# What is your opinion on the best alfalfa seed to plant in Northern Indiana



## pippsfarm (Aug 6, 2010)

What seed would you recommend planting here in Indiana. Would you plant a nurse crop of say oats with it? Would you go straight alfalfa or a mix of orchard grass and alfalfa?


----------



## swmnhay (Jun 13, 2008)

Here is some options.

Alfalfa.seed 18-20 lbs
PGI 557 Alfalfa maximize tonnage and quality

Orchardgrass .5-4 lbs of seed depending how much grass you want in mix..
Quickdraw Orchardgrass

I use annual ryegrasss for a cover crop instead of oats.4-10 lbs acre.You would get 3 cutting seeding yr there atleast and would be a better feed then oat hay.
Lonestar

shipping available


----------



## mlappin (Jun 25, 2009)

You need a cover of some sort for a spring planting, I still use oats for the simple reason I have three boxes on my drill. Standard box for oats then two small seed boxes, one for alfalfa and the other for Orchard Grass.
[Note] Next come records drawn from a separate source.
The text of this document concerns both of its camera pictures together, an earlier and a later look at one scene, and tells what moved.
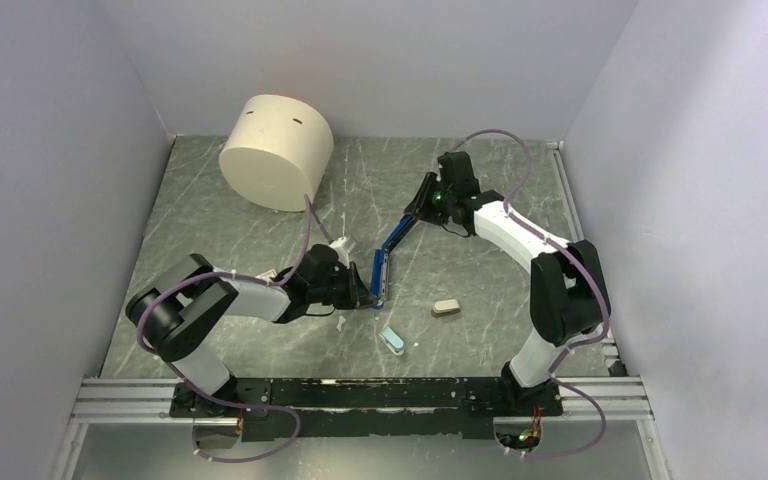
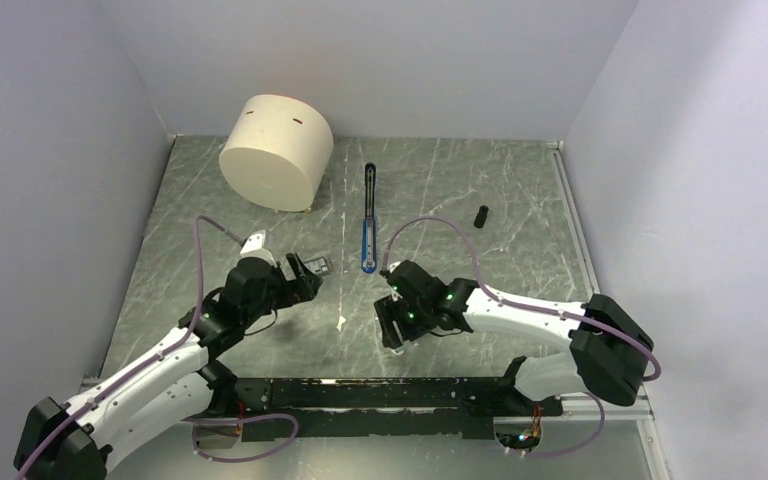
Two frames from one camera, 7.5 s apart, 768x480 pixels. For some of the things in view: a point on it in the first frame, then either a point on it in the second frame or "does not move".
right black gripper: [421, 201] -> [388, 309]
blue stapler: [381, 262] -> [369, 222]
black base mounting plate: [283, 408] does not move
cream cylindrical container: [278, 150] does not move
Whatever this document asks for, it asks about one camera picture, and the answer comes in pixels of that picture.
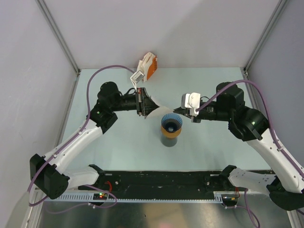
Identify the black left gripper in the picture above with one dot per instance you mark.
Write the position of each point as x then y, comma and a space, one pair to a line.
144, 104

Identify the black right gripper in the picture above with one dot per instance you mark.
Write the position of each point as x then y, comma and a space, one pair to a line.
184, 111

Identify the single white paper filter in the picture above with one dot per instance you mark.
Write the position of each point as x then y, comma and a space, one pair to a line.
161, 110

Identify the blue glass dripper cone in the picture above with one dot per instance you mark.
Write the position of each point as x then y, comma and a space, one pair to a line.
171, 122

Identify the white paper coffee filters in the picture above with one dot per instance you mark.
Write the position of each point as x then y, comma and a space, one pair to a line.
142, 63

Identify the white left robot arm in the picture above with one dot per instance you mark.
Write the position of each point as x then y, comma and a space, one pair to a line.
49, 173

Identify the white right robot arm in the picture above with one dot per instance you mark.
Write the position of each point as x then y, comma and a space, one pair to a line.
286, 186

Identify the orange filter box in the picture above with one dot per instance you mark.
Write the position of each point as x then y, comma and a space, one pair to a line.
151, 66

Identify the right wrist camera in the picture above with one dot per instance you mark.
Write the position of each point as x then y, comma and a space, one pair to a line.
191, 102

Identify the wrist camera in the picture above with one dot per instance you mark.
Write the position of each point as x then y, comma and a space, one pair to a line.
136, 78
191, 102

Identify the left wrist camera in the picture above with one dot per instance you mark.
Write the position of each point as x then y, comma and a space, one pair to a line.
136, 78

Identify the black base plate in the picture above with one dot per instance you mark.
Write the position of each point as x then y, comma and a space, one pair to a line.
164, 185

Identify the white cable duct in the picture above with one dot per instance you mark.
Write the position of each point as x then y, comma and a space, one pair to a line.
89, 197

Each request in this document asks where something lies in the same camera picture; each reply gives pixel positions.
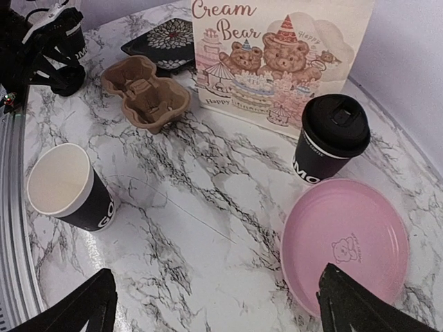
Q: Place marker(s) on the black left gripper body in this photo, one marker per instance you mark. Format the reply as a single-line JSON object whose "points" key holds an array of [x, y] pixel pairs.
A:
{"points": [[19, 63]]}

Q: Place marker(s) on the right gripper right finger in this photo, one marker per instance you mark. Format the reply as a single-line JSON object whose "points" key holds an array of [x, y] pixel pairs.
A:
{"points": [[345, 305]]}

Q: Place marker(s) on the front aluminium rail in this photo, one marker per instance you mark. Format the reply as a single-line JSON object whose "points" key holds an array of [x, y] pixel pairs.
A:
{"points": [[20, 295]]}

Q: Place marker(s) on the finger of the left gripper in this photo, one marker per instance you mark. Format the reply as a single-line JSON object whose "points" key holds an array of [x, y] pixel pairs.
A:
{"points": [[69, 59], [72, 80]]}

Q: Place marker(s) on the brown cardboard cup carrier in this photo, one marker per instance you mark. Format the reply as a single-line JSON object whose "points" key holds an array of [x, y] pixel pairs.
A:
{"points": [[148, 101]]}

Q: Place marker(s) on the black floral square plate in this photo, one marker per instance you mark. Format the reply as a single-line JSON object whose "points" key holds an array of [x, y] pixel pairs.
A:
{"points": [[169, 45]]}

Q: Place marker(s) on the pink round plate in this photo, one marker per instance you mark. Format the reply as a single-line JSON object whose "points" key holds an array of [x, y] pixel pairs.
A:
{"points": [[351, 225]]}

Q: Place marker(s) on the black cup lid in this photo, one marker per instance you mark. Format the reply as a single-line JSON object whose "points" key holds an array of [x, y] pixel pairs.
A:
{"points": [[338, 124]]}

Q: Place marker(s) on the black paper coffee cup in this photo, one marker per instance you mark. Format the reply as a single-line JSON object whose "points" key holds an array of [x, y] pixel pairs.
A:
{"points": [[312, 163]]}

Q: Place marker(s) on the white printed paper bag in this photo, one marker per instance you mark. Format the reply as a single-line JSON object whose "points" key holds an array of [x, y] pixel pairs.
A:
{"points": [[262, 61]]}

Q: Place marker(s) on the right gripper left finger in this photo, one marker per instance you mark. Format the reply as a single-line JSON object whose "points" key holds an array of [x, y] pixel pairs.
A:
{"points": [[91, 306]]}

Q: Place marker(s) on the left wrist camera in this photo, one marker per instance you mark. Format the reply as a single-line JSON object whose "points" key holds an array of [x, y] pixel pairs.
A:
{"points": [[60, 17]]}

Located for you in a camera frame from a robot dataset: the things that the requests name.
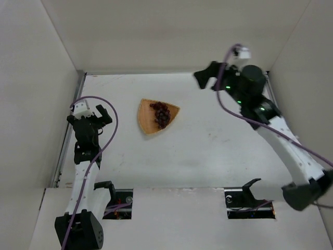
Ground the dark red grape bunch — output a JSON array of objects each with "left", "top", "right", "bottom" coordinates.
[{"left": 149, "top": 102, "right": 171, "bottom": 129}]

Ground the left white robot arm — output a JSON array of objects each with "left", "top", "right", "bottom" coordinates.
[{"left": 55, "top": 101, "right": 114, "bottom": 249}]

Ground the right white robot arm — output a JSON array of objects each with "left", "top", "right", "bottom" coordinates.
[{"left": 194, "top": 61, "right": 332, "bottom": 211}]

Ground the woven triangular bamboo basket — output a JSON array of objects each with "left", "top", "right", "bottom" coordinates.
[{"left": 138, "top": 98, "right": 180, "bottom": 135}]

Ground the right aluminium frame rail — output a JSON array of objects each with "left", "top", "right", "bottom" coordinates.
[{"left": 264, "top": 71, "right": 278, "bottom": 107}]

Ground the aluminium frame rail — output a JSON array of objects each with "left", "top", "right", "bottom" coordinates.
[
  {"left": 49, "top": 70, "right": 87, "bottom": 188},
  {"left": 264, "top": 71, "right": 278, "bottom": 107}
]

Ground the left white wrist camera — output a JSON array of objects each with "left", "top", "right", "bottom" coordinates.
[{"left": 71, "top": 99, "right": 94, "bottom": 120}]

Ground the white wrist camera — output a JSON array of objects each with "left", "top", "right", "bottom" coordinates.
[
  {"left": 231, "top": 46, "right": 252, "bottom": 68},
  {"left": 71, "top": 99, "right": 94, "bottom": 120}
]

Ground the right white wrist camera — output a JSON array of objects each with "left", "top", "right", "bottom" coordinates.
[{"left": 231, "top": 46, "right": 252, "bottom": 68}]

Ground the left aluminium frame rail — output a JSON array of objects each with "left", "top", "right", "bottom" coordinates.
[{"left": 49, "top": 70, "right": 87, "bottom": 188}]

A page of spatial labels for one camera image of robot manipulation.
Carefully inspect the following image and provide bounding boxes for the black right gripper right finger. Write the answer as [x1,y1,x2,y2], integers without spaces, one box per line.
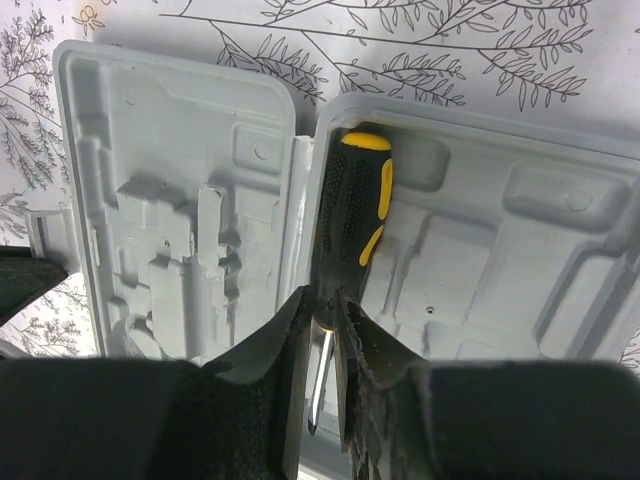
[334,290,639,479]

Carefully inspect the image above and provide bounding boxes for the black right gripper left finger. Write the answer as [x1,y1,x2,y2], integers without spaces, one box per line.
[1,286,311,479]

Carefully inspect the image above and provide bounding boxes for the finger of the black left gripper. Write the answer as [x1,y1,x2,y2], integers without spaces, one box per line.
[0,246,68,325]

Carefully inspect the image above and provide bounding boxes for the grey plastic tool case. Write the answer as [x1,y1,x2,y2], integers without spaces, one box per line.
[29,38,640,480]

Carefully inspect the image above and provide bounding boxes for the small black yellow screwdriver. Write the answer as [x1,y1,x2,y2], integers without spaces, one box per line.
[307,131,394,434]

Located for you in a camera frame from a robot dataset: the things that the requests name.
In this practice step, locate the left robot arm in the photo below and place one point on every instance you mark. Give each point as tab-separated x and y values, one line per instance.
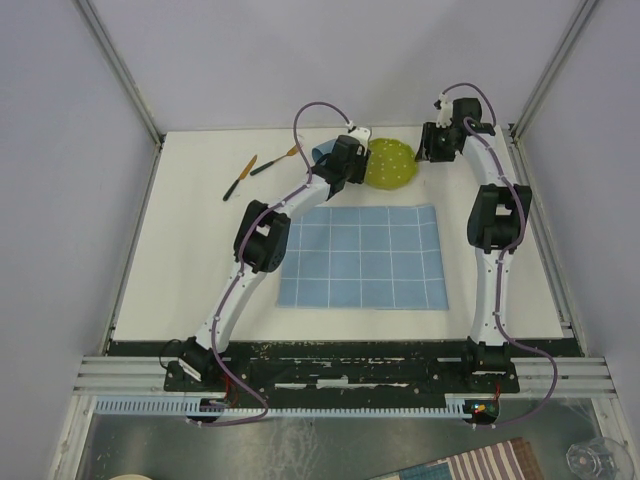
261	242

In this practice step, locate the blue checked cloth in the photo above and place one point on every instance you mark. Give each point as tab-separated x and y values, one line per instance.
372	257

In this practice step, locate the striped folded cloth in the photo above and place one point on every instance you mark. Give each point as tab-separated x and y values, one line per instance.
511	459

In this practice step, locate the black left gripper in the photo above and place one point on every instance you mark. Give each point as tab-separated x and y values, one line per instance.
363	160

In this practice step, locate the cream round object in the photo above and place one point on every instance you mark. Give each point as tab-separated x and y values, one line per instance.
130	477

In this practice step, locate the aluminium frame rail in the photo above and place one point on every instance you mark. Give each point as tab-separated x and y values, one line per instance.
569	39

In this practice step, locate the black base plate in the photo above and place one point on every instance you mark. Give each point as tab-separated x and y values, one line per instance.
321	374

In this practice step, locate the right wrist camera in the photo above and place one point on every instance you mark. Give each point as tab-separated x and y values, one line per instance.
444	109

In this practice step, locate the orange fork green handle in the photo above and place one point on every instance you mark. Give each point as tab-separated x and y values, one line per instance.
290	153

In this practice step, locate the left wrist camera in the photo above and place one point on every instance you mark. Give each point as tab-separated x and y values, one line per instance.
361	134

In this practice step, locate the green dotted plate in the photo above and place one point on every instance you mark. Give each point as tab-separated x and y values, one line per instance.
391	164

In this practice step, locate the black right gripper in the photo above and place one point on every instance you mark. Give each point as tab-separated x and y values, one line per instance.
429	131

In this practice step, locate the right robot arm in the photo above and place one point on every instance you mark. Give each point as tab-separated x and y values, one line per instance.
495	227

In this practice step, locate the orange knife green handle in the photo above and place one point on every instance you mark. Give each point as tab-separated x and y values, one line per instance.
244	173

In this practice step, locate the clear glass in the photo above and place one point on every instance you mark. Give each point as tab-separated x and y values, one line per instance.
599	459

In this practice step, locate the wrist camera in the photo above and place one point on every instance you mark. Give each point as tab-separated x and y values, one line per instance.
444	109
361	134

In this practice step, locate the blue cup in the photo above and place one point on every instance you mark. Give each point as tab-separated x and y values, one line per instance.
319	151

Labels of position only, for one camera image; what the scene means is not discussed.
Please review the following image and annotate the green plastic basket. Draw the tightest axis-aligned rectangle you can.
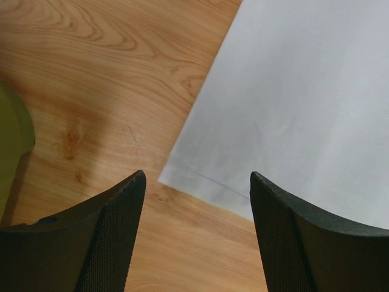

Don't buy oat seed, I just run to the local feed mill and get bin run oats that they were going to mix in the cow, calf or horse feed.


----------



## downtownjr (Apr 8, 2008)

Most any brand has a decent genetic for the area...I have had luck with Pioneer, WL, and America's Brand-Ameristand. I sell Ameristand and if you PM me I will send you some info and pricing. No one can sell it cheaper in the area. You can check the plots out of Purdue for an idea in that area. As far as what you plant depends on what you are feeding. Also I will send some info for a friend that sells Byron seed. I use ther OG and Clover. Good idea on oats from mlappin. Click the Ameristand ad and call me if you want to get a price as well.


----------



## stan223 (Feb 16, 2011)

Purdue extension office told me if I plan to mix grass plant alfalfa at 10 to 12lbs./acre for a pure stand 15 lbs./acre also I have been recommended by a few different people not to plant a cover crop, though the annual rye did sound like a winner. I plant pure alfalfa and in two years I no-till grass in, in the fall has seemed to work ok. I until now have planted at 20 to 22lbs./acre but all the articles I've read say 15lbs/acre. So i called Purdue. Also this year i plan to use Pursuit to purify my stand I planted last summer. It can be applied as soon as the plant is a trifoliate. (I think i wrote that correct) but have been told on a first year crop it may retard the plant just a bit and tonnage may be off.
I am also in north east Indiana I have planted pioneer and they did not stand behind there replant I won't use that seed again. This year I am trying dairy land seed I hope I fall in love with it I have only found good things about the company.


----------